WASHINGTON (06/05/2000) - Don't look for any of the annoying surcharges on your company's telephone bill to go away anytime soon, despite a widely publicized order by the U.S. Federal Communications Commission to reduce users' costs.

The FCC this week changed the system of collecting money to assure universal service by adopting a proposal from six large carriers to consolidate several current charges on residential users' phone bills into one slightly lower fee.

But business users - except those who happen to be at locations with only one phone line, an increasing rarity in the Internet age - will see their current surcharges remain, and may even face a new one in coming months.

Under the FCC order, business users will continue to pay - as they have since AT&T Corp.'s breakup in 1984 - a per-line fee called the Subscriber Line Charge (SLC). That fee has been creeping up during the years and now stands at a maximum of US$9 per month.

Business users will also continue to pay the Primary Interexchange Carrier Charge (PICC), a controversial charge that arose after the FCC expanded universal service coverage following the Telecommunications Act of 1996.

The PICC is technically a charge levied by local carriers on whichever long-distance carrier a user selects as the presubscribed carrier for each line. But in practice it is almost always passed along by the chosen long-distance carrier to the user as a billing line item. The PICC is the main charge the FCC is eliminating for residential users.

The agency said the PICC might be eliminated down the road for business users, too. But frustrated representatives of the business community accused the FCC of trying to hide the impact of its decision, especially after the agency unexpectedly released its order with a glowing announcement about omitting the business user charges, instead of scheduling a meeting for the usual public vote of the five commissioners.

"They put a wonderful spin on it," says James Blaszak, attorney for the ad hoc Telecommunications Users Committee, a group of about 20 large corporations.

"You'd think they were in the political consulting business."

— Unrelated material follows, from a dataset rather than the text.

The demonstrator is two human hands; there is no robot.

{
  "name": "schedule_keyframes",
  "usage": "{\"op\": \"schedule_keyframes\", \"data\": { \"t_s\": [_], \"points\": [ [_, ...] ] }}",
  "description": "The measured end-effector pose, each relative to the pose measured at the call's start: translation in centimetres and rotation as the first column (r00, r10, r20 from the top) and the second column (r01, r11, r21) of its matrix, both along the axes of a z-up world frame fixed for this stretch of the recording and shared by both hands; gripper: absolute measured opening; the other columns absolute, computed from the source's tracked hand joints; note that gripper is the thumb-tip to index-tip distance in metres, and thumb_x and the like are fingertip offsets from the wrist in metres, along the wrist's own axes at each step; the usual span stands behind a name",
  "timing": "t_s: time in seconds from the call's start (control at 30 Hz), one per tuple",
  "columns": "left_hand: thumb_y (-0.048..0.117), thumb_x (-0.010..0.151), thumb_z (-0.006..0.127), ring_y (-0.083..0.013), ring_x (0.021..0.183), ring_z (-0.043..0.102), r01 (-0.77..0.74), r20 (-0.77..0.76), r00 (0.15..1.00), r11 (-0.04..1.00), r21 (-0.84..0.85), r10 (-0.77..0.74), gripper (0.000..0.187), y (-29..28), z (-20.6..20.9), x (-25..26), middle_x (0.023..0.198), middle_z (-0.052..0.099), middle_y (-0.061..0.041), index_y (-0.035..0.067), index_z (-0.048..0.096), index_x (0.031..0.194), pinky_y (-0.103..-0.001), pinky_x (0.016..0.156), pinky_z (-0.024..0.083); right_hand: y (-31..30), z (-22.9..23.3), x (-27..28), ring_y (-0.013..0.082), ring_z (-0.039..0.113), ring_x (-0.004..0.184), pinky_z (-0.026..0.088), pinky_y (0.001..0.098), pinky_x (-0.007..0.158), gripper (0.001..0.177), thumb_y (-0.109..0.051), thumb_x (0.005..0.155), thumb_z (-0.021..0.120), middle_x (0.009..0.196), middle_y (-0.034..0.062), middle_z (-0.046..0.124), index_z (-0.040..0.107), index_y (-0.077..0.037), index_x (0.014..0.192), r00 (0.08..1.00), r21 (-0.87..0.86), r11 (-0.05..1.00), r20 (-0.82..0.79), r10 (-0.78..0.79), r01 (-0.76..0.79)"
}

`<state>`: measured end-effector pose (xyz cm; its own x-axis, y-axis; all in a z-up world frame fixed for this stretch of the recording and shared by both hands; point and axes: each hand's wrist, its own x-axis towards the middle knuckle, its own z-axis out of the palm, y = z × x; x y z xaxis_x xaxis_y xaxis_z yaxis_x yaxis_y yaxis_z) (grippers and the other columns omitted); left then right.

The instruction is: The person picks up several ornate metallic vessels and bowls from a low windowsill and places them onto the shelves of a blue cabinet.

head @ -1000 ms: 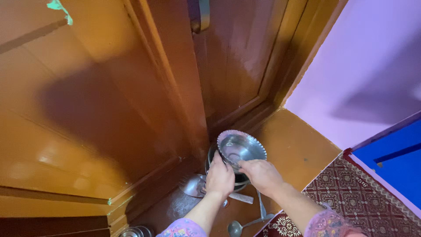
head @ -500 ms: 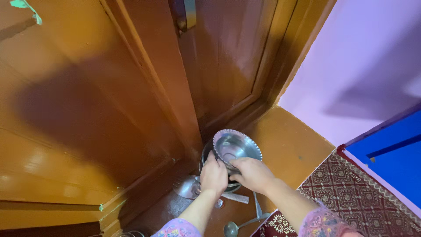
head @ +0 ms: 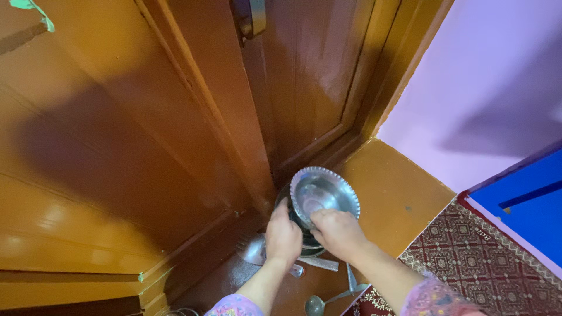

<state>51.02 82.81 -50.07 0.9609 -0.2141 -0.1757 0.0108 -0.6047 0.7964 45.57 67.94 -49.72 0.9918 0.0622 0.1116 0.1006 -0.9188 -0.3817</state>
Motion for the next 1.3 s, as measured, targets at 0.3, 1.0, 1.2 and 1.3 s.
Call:
{"op": "schedule_keyframes", "data": {
  "t_s": [0.3,1.0,1.2,1.3],
  "points": [
    [-0.001,0.084,0.049,-0.0379,0.124,0.056,0.121,0.313,0.937,0.985,0.121,-0.153,0.05,1.1,-0.7,0.6,0.131,0.063,-0.018,0.009,0.057,0.132,-0.047,0.103,0.045,-5.4,5.2,-1.5,0.0323,0.068,0.08,0.056,0.0449,0.067,0.022,-0.019,0.08,0.074,0.085,0.0117,0.068,0.064,-0.008,0.096,0.928,-0.046,0.998,0.372,-0.025,0.046],
    [0.038,0.081,0.069,-0.0382,0.111,0.059,0.57,0.498,0.329,0.589,0.572,-0.802,0.047,1.3,-3.9,-1.3,0.107,0.064,-0.018,0.001,0.063,0.107,-0.05,0.107,0.04,-12.1,-11.6,-8.9,0.0246,0.07,0.1,0.058,0.0428,0.082,0.016,-0.013,0.08,0.067,0.098,0.0054,0.07,0.065,-0.012,0.096,0.929,-0.37,0.881,-0.107,-0.355,0.295],
    [0.028,0.081,0.071,-0.0316,0.095,0.064,0.556,0.532,0.319,0.61,0.565,-0.784,0.025,1.0,-4.8,-1.1,0.093,0.064,-0.011,0.007,0.063,0.09,-0.045,0.086,0.05,-12.0,-13.0,-9.0,0.0217,0.068,0.105,0.058,0.0399,0.086,0.029,-0.012,0.077,0.069,0.103,0.0044,0.069,0.063,-0.011,0.106,0.931,-0.385,0.89,-0.163,-0.328,0.246],
    [0.026,0.08,0.072,-0.0296,0.086,0.065,0.526,0.536,0.316,0.614,0.588,-0.783,0.02,1.1,-5.3,-1.2,0.086,0.064,-0.008,0.009,0.063,0.085,-0.043,0.079,0.052,-11.7,-13.2,-9.1,0.0213,0.068,0.106,0.058,0.0394,0.087,0.034,-0.011,0.078,0.07,0.103,0.0028,0.069,0.064,-0.014,0.111,0.931,-0.373,0.892,-0.15,-0.331,0.257]
  ]
}}
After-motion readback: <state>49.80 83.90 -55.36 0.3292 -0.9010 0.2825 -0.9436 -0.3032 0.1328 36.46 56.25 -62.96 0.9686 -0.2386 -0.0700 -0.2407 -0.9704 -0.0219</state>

Blaszak noted that the FCC soft-pedaled another part of the order, which sets up a $650 million fund designed to compensate mainly rural carriers with unusually high local-loop costs for keeping the new combined residential SLC and PICC down. The new money may be raised by increasing the current percentage "universal service surcharge" that many long-distance carriers levy on business users or may show up as yet another new line item, Blaszak says.

The FCC order did come with one bit of good news for business users. The agency set a schedule for continuing to reduce the per-minute toll that local carriers assess long-distance carriers for completing their calls. In the next four years, the rates will go down from the current average of less than 2 cents per minute to 0.55 cents per minute.

But business users will have to mention this new schedule in their carrier negotiations if they want to gain a corresponding reduction in their long-distance rates, Blaszak says. "The telecom market is not designed to protect the weak and uninformed," he says.